Now, after all, Undertaking Suncatcher represents a concrete program quite than simply an concept. This readability, with an outlined aim, launch date, and {hardware}, marks a major shift.
The satellites’ orbits will likely be “solar synchronous,” which means they’ll at all times be flying over locations at sundown or dawn in order that they’ll seize daylight practically constantly. Based on Google, photo voltaic arrays in such orbits can generate considerably extra power per panel than typical installations on Earth as a result of they keep away from dropping daylight attributable to clouds and the ambiance, in addition to at night time.

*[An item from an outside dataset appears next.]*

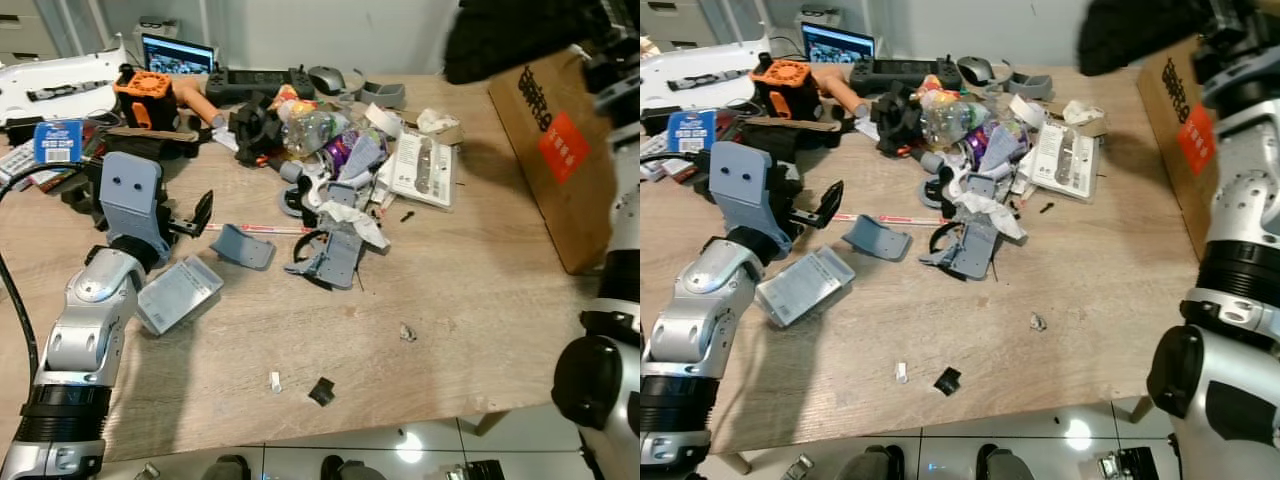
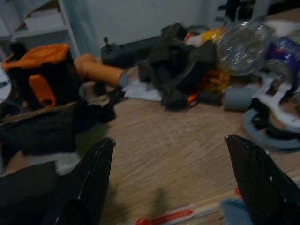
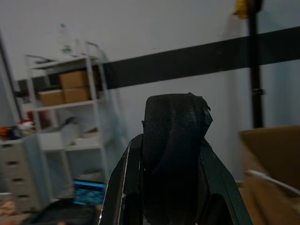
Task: Picking trash to rubbish bin
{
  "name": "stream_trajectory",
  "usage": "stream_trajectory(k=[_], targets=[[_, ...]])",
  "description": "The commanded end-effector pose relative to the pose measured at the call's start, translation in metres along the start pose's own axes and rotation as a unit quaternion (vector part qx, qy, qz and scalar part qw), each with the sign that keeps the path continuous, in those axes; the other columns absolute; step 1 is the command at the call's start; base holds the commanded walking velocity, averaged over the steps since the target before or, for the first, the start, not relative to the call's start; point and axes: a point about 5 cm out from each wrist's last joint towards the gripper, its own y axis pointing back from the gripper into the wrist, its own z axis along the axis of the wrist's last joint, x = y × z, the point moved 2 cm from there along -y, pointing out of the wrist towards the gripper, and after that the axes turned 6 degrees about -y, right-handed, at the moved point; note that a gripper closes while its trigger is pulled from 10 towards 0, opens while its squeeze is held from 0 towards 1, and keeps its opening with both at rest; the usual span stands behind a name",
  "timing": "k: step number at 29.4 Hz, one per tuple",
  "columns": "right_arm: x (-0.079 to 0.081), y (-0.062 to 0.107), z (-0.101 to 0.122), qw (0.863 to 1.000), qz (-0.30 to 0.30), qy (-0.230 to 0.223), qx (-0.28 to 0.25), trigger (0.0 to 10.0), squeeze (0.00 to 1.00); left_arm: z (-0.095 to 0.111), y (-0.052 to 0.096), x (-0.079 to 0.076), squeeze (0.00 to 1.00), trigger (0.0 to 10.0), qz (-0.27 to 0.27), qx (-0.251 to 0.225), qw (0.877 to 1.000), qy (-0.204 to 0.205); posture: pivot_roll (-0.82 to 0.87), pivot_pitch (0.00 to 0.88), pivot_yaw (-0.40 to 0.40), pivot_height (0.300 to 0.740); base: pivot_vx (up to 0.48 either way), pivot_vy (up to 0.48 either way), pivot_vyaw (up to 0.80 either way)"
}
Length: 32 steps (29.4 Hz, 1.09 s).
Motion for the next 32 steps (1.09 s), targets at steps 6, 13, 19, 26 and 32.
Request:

The TPU assessments will likely be fascinating. Whereas {hardware} designed for house usually must be closely shielded towards radiation and excessive temperatures, Google is utilizing the identical chips utilized in its Earth information facilities.

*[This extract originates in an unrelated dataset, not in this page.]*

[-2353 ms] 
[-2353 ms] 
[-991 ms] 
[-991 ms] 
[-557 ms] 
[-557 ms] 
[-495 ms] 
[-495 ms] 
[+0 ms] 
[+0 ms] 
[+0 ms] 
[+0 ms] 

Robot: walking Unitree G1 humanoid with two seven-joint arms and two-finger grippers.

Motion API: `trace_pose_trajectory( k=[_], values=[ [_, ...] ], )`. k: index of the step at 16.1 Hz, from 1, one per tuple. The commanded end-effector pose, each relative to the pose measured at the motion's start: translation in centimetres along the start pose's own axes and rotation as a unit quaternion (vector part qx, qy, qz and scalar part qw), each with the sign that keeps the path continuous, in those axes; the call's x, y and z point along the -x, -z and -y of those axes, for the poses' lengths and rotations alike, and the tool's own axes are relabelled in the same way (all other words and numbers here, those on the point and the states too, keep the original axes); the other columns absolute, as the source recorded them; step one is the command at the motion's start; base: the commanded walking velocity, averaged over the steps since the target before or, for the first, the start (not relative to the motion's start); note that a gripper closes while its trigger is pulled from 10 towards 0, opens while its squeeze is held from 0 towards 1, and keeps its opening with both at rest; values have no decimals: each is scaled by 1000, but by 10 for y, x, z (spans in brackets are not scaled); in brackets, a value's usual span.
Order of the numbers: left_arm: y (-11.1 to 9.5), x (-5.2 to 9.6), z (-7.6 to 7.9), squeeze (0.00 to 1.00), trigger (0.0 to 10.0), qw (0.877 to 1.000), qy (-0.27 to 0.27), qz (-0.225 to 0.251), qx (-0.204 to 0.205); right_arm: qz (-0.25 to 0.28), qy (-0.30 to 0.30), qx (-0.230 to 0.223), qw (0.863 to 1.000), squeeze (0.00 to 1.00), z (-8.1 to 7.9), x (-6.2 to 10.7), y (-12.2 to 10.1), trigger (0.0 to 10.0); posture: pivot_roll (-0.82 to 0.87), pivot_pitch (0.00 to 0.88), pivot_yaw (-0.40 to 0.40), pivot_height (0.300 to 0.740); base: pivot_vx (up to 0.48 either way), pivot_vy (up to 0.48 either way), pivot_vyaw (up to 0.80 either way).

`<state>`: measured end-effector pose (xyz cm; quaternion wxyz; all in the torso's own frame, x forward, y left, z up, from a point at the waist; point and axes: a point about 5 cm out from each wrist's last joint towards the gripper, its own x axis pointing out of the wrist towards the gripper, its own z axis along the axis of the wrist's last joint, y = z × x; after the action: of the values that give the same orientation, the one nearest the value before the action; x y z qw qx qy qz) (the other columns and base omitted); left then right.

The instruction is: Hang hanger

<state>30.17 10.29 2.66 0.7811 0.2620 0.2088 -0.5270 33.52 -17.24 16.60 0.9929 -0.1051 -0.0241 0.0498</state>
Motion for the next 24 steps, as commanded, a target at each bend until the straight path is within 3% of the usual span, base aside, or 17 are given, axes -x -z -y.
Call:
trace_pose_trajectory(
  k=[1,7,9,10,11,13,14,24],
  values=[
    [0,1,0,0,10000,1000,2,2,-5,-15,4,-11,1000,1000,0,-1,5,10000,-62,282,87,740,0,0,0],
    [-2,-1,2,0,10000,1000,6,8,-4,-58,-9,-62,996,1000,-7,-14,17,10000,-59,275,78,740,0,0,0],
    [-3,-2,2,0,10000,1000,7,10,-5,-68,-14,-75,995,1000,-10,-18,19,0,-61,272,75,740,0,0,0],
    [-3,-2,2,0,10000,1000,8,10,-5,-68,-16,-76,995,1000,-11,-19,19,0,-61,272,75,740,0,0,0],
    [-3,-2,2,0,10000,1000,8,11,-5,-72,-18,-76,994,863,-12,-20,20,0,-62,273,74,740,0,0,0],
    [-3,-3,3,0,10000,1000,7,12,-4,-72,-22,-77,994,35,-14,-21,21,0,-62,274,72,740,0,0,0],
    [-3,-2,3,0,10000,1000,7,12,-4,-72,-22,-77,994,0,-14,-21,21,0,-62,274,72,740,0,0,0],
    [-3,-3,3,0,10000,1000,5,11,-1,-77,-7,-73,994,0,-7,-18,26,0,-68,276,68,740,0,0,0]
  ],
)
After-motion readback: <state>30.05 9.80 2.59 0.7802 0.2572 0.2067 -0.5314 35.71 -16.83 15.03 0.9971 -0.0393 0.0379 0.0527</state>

The firm has already executed laboratory assessments exposing the chips to radiation from a proton beam that counsel they’ll tolerate nearly 3 times the dose they’ll obtain in house. That is very promising, however sustaining dependable efficiency for years, amidst photo voltaic storms, particles, and temperature swings is a far more durable take a look at.

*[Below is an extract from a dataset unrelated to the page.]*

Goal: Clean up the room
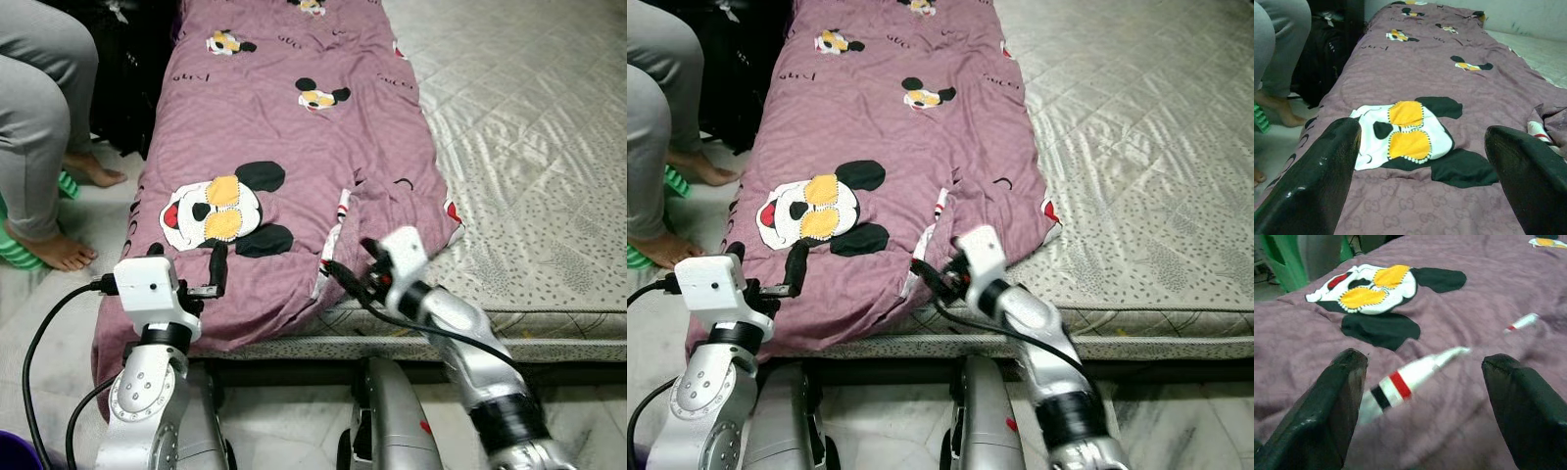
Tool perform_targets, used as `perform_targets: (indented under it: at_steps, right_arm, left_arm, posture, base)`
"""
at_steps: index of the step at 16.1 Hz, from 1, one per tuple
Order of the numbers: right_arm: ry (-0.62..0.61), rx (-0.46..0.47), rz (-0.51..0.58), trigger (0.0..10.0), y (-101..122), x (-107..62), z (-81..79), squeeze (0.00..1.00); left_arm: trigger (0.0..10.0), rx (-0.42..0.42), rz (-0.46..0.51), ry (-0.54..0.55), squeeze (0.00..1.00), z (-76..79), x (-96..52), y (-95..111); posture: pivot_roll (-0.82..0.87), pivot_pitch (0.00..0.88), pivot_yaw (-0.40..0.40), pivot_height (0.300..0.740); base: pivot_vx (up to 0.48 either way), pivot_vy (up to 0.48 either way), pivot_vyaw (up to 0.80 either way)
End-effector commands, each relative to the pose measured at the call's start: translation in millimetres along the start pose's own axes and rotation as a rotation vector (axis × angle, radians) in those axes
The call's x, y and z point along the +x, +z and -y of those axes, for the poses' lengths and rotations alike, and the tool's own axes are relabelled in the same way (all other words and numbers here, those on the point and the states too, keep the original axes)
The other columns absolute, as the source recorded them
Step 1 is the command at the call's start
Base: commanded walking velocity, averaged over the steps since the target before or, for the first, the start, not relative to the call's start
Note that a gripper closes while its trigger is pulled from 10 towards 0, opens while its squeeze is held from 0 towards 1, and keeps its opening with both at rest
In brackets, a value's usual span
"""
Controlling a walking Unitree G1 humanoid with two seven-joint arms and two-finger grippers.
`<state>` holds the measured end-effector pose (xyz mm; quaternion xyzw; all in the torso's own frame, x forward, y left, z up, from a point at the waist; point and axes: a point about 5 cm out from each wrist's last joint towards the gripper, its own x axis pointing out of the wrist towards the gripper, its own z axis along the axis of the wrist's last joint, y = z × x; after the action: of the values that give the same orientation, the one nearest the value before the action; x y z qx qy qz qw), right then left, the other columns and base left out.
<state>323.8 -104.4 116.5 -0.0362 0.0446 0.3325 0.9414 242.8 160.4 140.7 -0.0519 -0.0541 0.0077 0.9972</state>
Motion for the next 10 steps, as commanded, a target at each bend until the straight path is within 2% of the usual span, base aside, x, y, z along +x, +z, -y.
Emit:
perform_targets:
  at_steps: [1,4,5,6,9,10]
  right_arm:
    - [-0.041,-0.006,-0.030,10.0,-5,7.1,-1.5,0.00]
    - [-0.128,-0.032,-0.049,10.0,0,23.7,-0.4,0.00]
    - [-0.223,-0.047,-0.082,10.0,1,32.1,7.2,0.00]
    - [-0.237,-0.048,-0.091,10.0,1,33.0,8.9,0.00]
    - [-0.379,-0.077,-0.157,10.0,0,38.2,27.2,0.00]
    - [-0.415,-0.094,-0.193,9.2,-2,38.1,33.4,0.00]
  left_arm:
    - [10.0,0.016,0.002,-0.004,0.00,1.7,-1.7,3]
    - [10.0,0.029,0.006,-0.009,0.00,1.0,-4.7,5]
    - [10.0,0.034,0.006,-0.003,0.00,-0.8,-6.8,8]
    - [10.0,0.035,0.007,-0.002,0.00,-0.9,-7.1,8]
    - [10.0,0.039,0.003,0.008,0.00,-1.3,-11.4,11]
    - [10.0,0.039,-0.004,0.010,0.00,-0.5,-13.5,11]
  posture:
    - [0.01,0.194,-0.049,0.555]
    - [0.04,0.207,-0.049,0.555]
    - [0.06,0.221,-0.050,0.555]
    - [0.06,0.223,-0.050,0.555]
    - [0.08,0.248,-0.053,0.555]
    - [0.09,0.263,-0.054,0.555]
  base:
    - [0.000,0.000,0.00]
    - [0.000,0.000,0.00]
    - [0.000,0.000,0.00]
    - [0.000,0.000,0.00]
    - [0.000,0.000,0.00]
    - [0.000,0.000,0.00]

One other problem lies in thermal administration. On Earth, servers are cooled with air or water. In house, there isn’t any air and no easy strategy to dissipate warmth. All warmth should be eliminated via radiators, which regularly turn out to be among the many largest and heaviest elements of a spacecraft.
NASA research present that radiators can account for greater than 40 % of whole energy system mass at excessive energy ranges. Designing a compact system that may maintain dense AI {hardware} inside secure temperatures is likely one of the most troublesome facets of the Suncatcher idea.
An area-based information middle should additionally replicate the excessive bandwidth, low latency community cloth of terrestrial information facilities. If Google’s proposed laser communication system (optical networking) goes to work on the multi-terabit capability required, there are main engineering hurdles concerned.
These embody sustaining the required alignment between fast-moving satellites and dealing with orbital drift, the place satellites transfer out of their meant orbit. The satellites can even need to maintain dependable floor hyperlinks again on Earth and ovecome climate disruptions. If an area data-center is to be viable for the long run, it is going to be important that it avoids early failures.
Upkeep is one other unresolved difficulty. Terrestrial information facilities depend on continuous {hardware} servicing and upgrades. In orbit, repairs would require robotic servicing or further missions, each of that are expensive and sophisticated.
Then there’s the uncertainty round economics. Area-based computing turns into viable solely at scale, and provided that launch prices fall considerably. Google’s Undertaking Suncatcher paper means that launch prices may drop beneath $200 (£151) per kilogram by the mid 2030s, seven or eight instances cheaper than at this time. That may put development prices on par with some equal services on Earth. But when satellites require early substitute or if radiation shortens their lifespan, the numbers may look fairly totally different.
Briefly, a two-satellite take a look at mission by 2027 sounds believable. It may validate whether or not TPUs survive radiation and thermal stress, whether or not solar energy is secure, and whether or not the laser communication system performs as anticipated.
Nevertheless, even a profitable demonstration would solely be step one. It might not present that large-scale orbital information facilities are possible. Full-scale techniques would require fixing all of the challenges outlined above. If adoption happens in any respect, it’s prone to unfold over many years.
For now, space-based computing stays what Google itself calls it, a moonshot: bold and technically demanding, however one that would reshape the way forward for AI infrastructure, to not point out our relationship with the cosmos round us.